Thanks as always for all your support and kind words, they really do mean so much and always keep me spurred on when things get a bit tough.
So I have been out of hospital for a couple of weeks now. It's been a bit of a whirlwind with what seems like one appointment after another. Community Support teams, OT's, Doctors, Representatives from various funding agencies. It really has been non stop and I have lost count of the number of forms and application forms I have filled out since my discharge.

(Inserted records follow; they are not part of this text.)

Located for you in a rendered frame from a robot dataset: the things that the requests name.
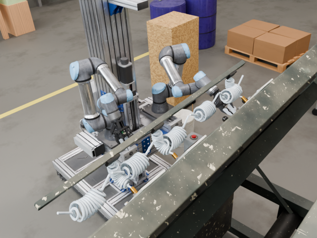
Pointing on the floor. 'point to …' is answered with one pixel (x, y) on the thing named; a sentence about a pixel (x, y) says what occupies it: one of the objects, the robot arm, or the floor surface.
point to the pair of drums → (211, 32)
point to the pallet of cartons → (267, 44)
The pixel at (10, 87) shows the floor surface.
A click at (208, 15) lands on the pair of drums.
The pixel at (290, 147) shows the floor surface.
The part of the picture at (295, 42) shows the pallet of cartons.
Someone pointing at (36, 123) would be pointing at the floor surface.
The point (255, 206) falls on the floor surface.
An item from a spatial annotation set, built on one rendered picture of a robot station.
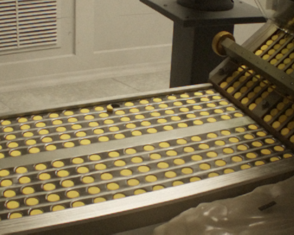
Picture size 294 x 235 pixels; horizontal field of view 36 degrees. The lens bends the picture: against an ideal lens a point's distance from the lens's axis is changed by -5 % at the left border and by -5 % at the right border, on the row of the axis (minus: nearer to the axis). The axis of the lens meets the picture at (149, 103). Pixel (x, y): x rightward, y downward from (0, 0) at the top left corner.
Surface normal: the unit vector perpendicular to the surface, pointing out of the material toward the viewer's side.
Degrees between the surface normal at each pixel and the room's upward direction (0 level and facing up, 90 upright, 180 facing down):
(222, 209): 24
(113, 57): 90
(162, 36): 90
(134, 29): 90
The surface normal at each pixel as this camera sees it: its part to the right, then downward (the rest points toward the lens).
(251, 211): 0.00, -0.58
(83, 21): 0.40, 0.42
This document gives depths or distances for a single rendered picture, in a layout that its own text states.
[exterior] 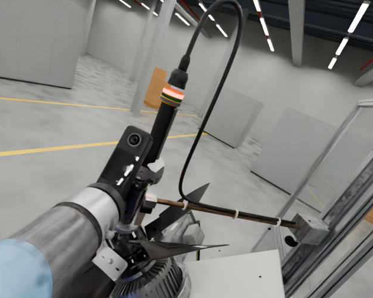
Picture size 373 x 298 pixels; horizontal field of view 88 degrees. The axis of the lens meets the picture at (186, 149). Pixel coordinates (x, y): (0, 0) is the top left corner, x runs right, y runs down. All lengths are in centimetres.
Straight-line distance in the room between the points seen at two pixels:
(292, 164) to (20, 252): 575
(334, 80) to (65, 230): 1261
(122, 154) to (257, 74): 1271
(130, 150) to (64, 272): 17
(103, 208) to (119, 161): 8
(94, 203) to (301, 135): 560
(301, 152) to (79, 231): 567
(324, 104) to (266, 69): 364
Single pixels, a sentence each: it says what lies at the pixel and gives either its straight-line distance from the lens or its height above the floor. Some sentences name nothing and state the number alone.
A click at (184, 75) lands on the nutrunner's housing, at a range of 39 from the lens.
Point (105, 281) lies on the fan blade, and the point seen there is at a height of 119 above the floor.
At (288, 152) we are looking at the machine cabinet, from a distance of 578.
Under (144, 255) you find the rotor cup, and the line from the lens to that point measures 72.
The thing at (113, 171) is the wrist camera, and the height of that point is 158.
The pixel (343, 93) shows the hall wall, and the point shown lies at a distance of 1262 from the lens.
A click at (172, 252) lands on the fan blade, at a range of 43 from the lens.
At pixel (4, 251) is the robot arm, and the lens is 23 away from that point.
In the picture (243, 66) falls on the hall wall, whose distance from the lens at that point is 1326.
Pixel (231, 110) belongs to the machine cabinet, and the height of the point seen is 125.
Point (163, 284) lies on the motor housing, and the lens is 73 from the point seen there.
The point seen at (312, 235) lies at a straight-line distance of 82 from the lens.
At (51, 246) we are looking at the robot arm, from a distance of 23.
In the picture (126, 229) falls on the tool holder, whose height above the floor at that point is 136.
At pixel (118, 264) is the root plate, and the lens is 69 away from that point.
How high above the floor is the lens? 175
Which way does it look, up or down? 19 degrees down
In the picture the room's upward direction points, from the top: 24 degrees clockwise
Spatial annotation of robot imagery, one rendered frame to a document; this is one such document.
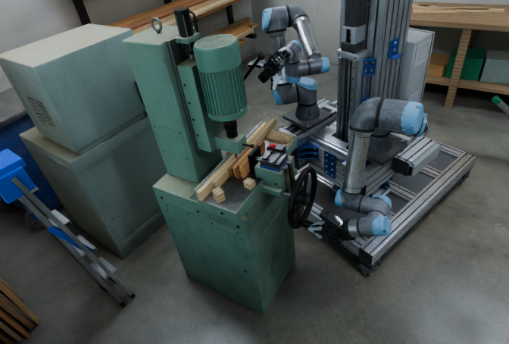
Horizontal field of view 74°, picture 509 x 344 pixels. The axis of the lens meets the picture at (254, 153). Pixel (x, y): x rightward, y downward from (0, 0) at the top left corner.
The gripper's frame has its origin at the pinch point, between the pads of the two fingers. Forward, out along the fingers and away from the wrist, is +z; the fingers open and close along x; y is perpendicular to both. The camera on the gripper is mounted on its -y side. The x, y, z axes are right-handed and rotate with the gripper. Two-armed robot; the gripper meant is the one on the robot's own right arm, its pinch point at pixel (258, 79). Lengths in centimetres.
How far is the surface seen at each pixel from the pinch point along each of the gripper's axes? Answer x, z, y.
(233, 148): 13.4, 15.8, -25.3
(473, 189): 163, -122, -26
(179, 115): -13.3, 23.0, -26.9
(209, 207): 24, 40, -37
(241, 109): 4.1, 13.6, -6.7
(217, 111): -2.1, 20.5, -10.7
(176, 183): 6, 27, -64
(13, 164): -47, 74, -65
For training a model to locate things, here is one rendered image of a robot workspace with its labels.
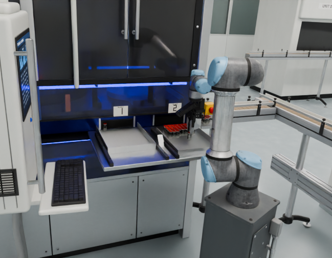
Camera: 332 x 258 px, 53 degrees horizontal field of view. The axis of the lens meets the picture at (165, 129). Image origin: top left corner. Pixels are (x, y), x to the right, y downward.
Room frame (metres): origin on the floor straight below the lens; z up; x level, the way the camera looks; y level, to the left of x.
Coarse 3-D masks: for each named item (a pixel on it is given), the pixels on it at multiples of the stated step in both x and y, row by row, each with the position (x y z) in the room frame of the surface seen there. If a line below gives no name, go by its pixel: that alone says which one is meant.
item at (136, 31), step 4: (136, 0) 1.80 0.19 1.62; (136, 4) 1.80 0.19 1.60; (136, 8) 1.80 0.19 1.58; (136, 12) 1.80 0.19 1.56; (136, 16) 1.79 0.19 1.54; (136, 20) 1.79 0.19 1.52; (136, 24) 1.79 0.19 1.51; (136, 28) 1.79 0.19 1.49; (132, 32) 1.85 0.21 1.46; (136, 32) 1.79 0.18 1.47; (136, 36) 1.79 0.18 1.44
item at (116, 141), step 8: (96, 128) 1.83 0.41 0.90; (120, 128) 1.90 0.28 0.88; (128, 128) 1.91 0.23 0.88; (136, 128) 1.91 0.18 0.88; (104, 136) 1.76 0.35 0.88; (112, 136) 1.77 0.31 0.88; (120, 136) 1.78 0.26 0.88; (128, 136) 1.78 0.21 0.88; (136, 136) 1.79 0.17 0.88; (144, 136) 1.80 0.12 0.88; (104, 144) 1.61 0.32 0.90; (112, 144) 1.65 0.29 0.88; (120, 144) 1.66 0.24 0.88; (128, 144) 1.67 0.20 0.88; (136, 144) 1.67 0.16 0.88; (144, 144) 1.61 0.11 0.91; (152, 144) 1.62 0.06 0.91; (112, 152) 1.54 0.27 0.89; (120, 152) 1.56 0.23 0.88
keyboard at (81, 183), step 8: (64, 160) 1.53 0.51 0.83; (72, 160) 1.54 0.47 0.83; (80, 160) 1.54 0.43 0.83; (56, 168) 1.46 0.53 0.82; (64, 168) 1.45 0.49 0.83; (72, 168) 1.45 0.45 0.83; (80, 168) 1.46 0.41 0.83; (56, 176) 1.37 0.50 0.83; (64, 176) 1.39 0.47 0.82; (72, 176) 1.38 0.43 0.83; (80, 176) 1.38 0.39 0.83; (56, 184) 1.30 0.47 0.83; (64, 184) 1.30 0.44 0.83; (72, 184) 1.30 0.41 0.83; (80, 184) 1.31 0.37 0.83; (56, 192) 1.23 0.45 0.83; (64, 192) 1.23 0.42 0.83; (72, 192) 1.24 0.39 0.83; (80, 192) 1.24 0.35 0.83; (56, 200) 1.17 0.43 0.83; (64, 200) 1.18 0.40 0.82; (72, 200) 1.19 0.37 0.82; (80, 200) 1.20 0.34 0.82
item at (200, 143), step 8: (200, 128) 1.90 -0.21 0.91; (184, 136) 1.84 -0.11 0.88; (192, 136) 1.85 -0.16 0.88; (200, 136) 1.85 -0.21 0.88; (208, 136) 1.80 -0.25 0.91; (176, 144) 1.71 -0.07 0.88; (184, 144) 1.71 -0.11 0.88; (192, 144) 1.72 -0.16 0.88; (200, 144) 1.73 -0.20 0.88; (208, 144) 1.74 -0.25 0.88; (176, 152) 1.57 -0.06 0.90; (184, 152) 1.57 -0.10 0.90; (192, 152) 1.59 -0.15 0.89; (200, 152) 1.61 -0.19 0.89
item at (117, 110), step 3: (114, 108) 1.81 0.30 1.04; (117, 108) 1.81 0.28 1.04; (120, 108) 1.82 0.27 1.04; (123, 108) 1.83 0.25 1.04; (126, 108) 1.83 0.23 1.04; (114, 111) 1.81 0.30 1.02; (117, 111) 1.81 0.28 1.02; (120, 111) 1.82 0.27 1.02; (123, 111) 1.83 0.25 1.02; (126, 111) 1.83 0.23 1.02; (114, 114) 1.81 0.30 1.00; (117, 114) 1.81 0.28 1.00; (120, 114) 1.82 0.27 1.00; (123, 114) 1.83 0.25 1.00; (126, 114) 1.83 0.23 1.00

It's so nice to be out of the unit, of course it is. It's now that I am facing new obstacles on a day to day basis. The spinal unit is one big safety bubble, everything designed and geared towards wheel chairs. A different story on the outside. Every pavement is a challenge in a conventional wheel chair. The small casters at the front constantly getting stuck in large cracks or pot holes, stopping dead and nearly throwing straight out the front of the chair. Luckily for me due to the generosity of many around me including the Arbtalkers I have been able to order my new chair which will be a godsend and enable me to have so much freedom. This freedom will not only be enjoyed in the urban environment but also in woodlands and the countryside. I have test driven and now ordered the Mountaintrike. Its such a fantastic bit of kit. All mountain bike technology with full suspension and disc brakes it really is a joy to ride. Up grassy slopes, over tree routes, wet sand, and makes mincemeat of pavements and potholes. Made to order it will be 8 tom10 weeks and it cannot come soon enough. It will enable to get some normality back, I can take my little boy to football with no danger of sinking on a soggy muddy football pitch. I never ever thought I would get excited about a wheelchair!! Oh how things change.
Although I have been discharged from hospital I know what a long way there is still to go. I'm still in a lot of pain and my legs are still on fire 24/7 although I have no feeling or moment. It's much the same as phantom limb syndrome. There is medication fro this but I have cut down on the recommended doses as I am exploring through various types of alternative medicines and healing techniques a more natural way of combating it. Wake some mornings still gobsmacked that this has happened to me, telling myself that I just want my legs back. These thoughts are fleeting and as soon as I start to feeling a little morose I drag myself back quick as I know if allowed to sink too far it is a very difficult place to get back from. I still know how lucky I am. Lucky that I wasn't killed or becoming a quadriplegic. Lucky that I have so many amazing family, friends, colleagues etc. lucky that the system in this country does kinda work ( although starting to realise how much improvement there could be). I watched a program about disability in Ghana. It was horrendous with lots of kids who were paralysed living in the streets, turfed out of home by parents, just seen as another mouth to feed unable to contribute. Using skateboards as wheelchairs they spent there days begging. I cannot begin to imagine what it must be like for them having to do their bowel and bladder management in those conditions. It was heart wrenching stuff and I thanked my lucky stars. However I am a believer that pain is relative and we can only deal with what we are confronted with.
On the whole though I remain pretty positive and I just want the pain to go, for me to regain my agility which I work on everyday through various exercises and bits of yoga and for me to get on with life.
Cheers guys. Will update again soon.